Review by Paul Byrne

Directed by Jimmy Hayward. Starring the voices of Woody Harrelson, Owen Wilson, Dan Fogler, Amy Poehler, George Takei, Colm Meaney.
 Reggie (Owen Wilson) is the only turkey in his rafter who knows the awful truth about Thanksgiving, and that the slaughter shed is not ‘Turkey Paradise’. When the President pardons him – as is tradition – Reggie finds himself teamed up with oddball Jake (Woody Harrelson), as they travel back through time to the first Thanksgiving, to take turkey off the menu for good.
THE VERDICT: Owen Wilson proved with Cars and Cars 2 that he has a great talent for voicing animated characters, and Reggie is no exception. Wilson infuses the character with warmth and curiosity. Woody Harrelson does fine as the slightly screwy Jake, and Amy Poehler brings the charm and the laughs as Jenny. Poehler’s comedic timing is wonderful, as usual, but it is George Takei as the voice of the time machine – S.T.E.V.E – who stands out. Takei plays on his trademark voice for the character and has some of the best lines in the film.
Screenwriters Jimmy Hayward and Scott Mosier – Yes, that Scott Mosier, the one known for collaborating with Kevin Smith – have created a fun adventure movie with plenty of laughs for the kids, even though the humans are a little reminiscent of the CDA in Monsters Inc.

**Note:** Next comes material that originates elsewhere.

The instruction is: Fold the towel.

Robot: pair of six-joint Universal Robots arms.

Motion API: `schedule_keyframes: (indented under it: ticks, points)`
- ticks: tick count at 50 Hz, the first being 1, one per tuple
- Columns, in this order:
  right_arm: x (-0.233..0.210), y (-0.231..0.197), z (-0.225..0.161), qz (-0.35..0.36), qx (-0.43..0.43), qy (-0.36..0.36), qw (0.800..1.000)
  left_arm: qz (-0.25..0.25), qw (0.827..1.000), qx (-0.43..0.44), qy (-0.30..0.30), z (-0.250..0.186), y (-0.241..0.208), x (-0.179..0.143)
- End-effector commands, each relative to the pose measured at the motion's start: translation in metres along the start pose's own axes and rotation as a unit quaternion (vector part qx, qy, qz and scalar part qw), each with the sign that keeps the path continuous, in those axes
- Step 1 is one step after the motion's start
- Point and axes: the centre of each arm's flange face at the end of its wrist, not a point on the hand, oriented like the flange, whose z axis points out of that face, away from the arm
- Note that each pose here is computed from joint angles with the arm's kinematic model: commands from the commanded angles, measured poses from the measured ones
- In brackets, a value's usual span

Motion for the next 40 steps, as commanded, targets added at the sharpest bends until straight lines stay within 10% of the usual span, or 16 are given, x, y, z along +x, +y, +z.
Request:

That said, the film does lag in the middle and, while the animation is generally quite beautiful, the over simplified historical aspect of the film may leave children wondering what the point of Thanksgiving is, and adults wondering at the gap in the film’s exposition.
Director Jimmy Hayward makes great use of his casts strengths, and allows them to play on comedy, sentiment and action; all of which work in the film’s favour. The running time goes against the story, however, as the lag in pacing is all too evident in the film.
In all, Free Birds is a film with some great performances from the cast. The story is lacking in parts and the pacing messy. The story may captivate US audiences, but since we do not celebrate Thanksgiving at this side of the Atlantic, it could leave some audiences scratching their heads. Still, George Takei is wonderful, and Poehler is always a delight.
Review by Brogen Hayes 

Directed by Malcolm D. Lee. Starring Taye Diggs, Terrence Howard, Monica Calhoun, Regina Hall
THE PLOT: In this sequel to The Best Man, friends are reunited after 15 years, just in time for Christmas. However, they soon discover that all that is in the past has not stayed in the past, and it is not long before old rivalries and romances are re-ignited.
THE VERDICT: Malcolm D. Lee’s screenplay sees friends re-united and old arguments begin again. Lance is so openly hostile and passive aggressive with Harper from the moment they see one another that it is hard to imagine anyone would stay for more of that treatment. As well as this, it is quite easy to see how the story of crossed wires, deception and scheming will pan out, so there is hardly a surprise throughout the whole film. Add to this the always winning emotionally blackmailing cocktail of Christmas and cancer, and you have a thinly sketched, predictable manipulative film that pretty much tells the audience when they should be crying.
Lee directs with a heavy hand, overplaying scenes from emotional impact so that the audience may feel as though they are being manipulated into feeling something for these characters, and each character reacts oddly to every situation; hugging a friend may lead to a couple not speaking, but a baby being born on the day of a funeral has everyone jumping for joy. Really? As well as this, the characters have all seemingly fought to get to the top of their chosen careers, and act with grace until they are threatened, then suddenly catfights break out in the halls and the N word is flying around with abandon. Odd.
The Best Man Holiday is an emotionally manipulative, meandering mess of a film. Christmas and cancer may lead to cinema crying, but for all the manic shenanigans happening in the film, there is actually very little else going on. Friendships may be mended by tragedy, but The Best Man Holiday feels as though it is beating the audience over the head with its ‘happy’ ending.